Das I. Kapitel, der Historische Teil – Die „alte“ Eugenik und die „neue“ Eugenik, leistet den geschichtlichen Einstieg in die Thematik. Der Begriff Eugenik wird nach einleitenden Worten (2.1) innerhalb des eugenischen Konzeptes ihres englischen Namensgebers Francis Galton (1822-1911) vergegenständlicht (2.2). Eugenik kennzeichnet die Verbesserung des Menschen durch die Lenkung seiner Fortpflanzung (vgl. Weingart/Kroll/Bayertz, 1988, S. 27). Galton beeinflusste die Eugenik in vielseitiger Hinsicht: Sei es die Anwendung der Bevölkerungsstatistik in Vererbungsfragen (vgl.
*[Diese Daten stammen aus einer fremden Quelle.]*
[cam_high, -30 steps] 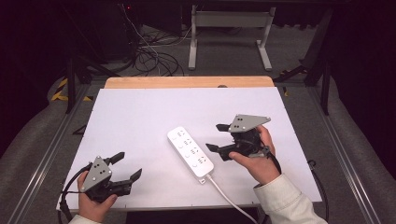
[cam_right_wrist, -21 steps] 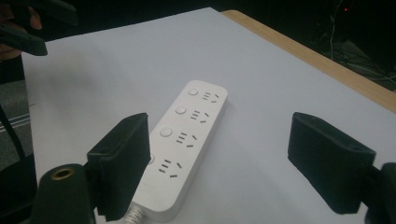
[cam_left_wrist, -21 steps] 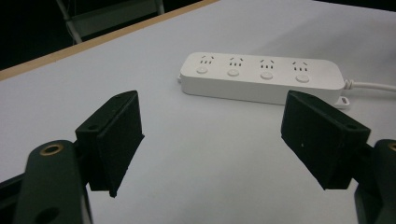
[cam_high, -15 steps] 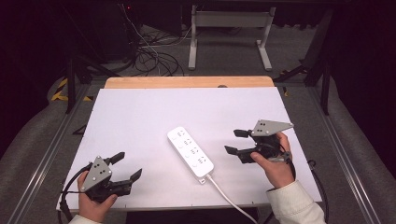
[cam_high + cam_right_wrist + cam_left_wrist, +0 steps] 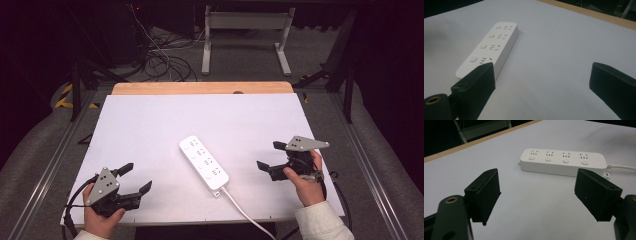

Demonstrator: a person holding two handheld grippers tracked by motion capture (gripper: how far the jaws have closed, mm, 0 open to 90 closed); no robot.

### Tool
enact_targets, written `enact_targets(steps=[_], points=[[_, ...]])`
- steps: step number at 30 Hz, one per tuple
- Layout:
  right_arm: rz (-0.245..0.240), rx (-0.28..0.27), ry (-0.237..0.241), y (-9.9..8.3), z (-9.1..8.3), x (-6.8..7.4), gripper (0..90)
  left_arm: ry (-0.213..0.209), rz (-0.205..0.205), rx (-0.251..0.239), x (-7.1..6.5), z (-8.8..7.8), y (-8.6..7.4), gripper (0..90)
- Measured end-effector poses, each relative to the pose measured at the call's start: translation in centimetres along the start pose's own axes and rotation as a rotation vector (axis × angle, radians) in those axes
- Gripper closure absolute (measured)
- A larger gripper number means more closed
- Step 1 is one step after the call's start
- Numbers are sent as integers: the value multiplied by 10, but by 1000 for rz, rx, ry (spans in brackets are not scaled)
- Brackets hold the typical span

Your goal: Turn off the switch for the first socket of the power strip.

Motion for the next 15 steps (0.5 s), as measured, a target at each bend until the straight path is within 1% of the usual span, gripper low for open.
enact_targets(steps=[1,2,4,6,10,12,15], points=[[10,3,-10,-6,-1,-4,70,0,1,0,0,0,0,208],[10,3,-10,-6,-1,-4,70,-1,1,-1,0,0,0,208],[15,2,-18,-11,0,-8,71,-1,1,-2,0,0,0,207],[20,-3,-10,-17,1,-10,70,-1,1,-2,0,0,0,206],[17,-5,-15,-29,3,-14,63,-1,0,-2,0,0,0,201],[16,-4,-16,-32,4,-15,63,0,5,-2,0,0,0,201],[12,6,-19,-41,5,-17,62,1,6,-1,0,0,0,198]])
Point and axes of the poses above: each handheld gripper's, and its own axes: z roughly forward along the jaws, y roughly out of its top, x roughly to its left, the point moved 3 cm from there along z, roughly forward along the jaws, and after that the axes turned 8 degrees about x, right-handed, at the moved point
Kühl, 1997, S. 18) oder der Gedanke einer Züchtung des Menschen durch eine definierte Auswahl von „guten“ und „schlechten“ Eigenschaften (vgl. Galton, 1910, S. 378). Anhand dieser Parameter sollten die Menschen aus Vernunftgründen eugenische Entscheidungen für oder gegen Nachwuchs treffen. „Galton ... wanted to secure voluntary acquiescence with eugenics guidelines by making eugenics a civil religion” (Buchanan et al., 2001, S. 42).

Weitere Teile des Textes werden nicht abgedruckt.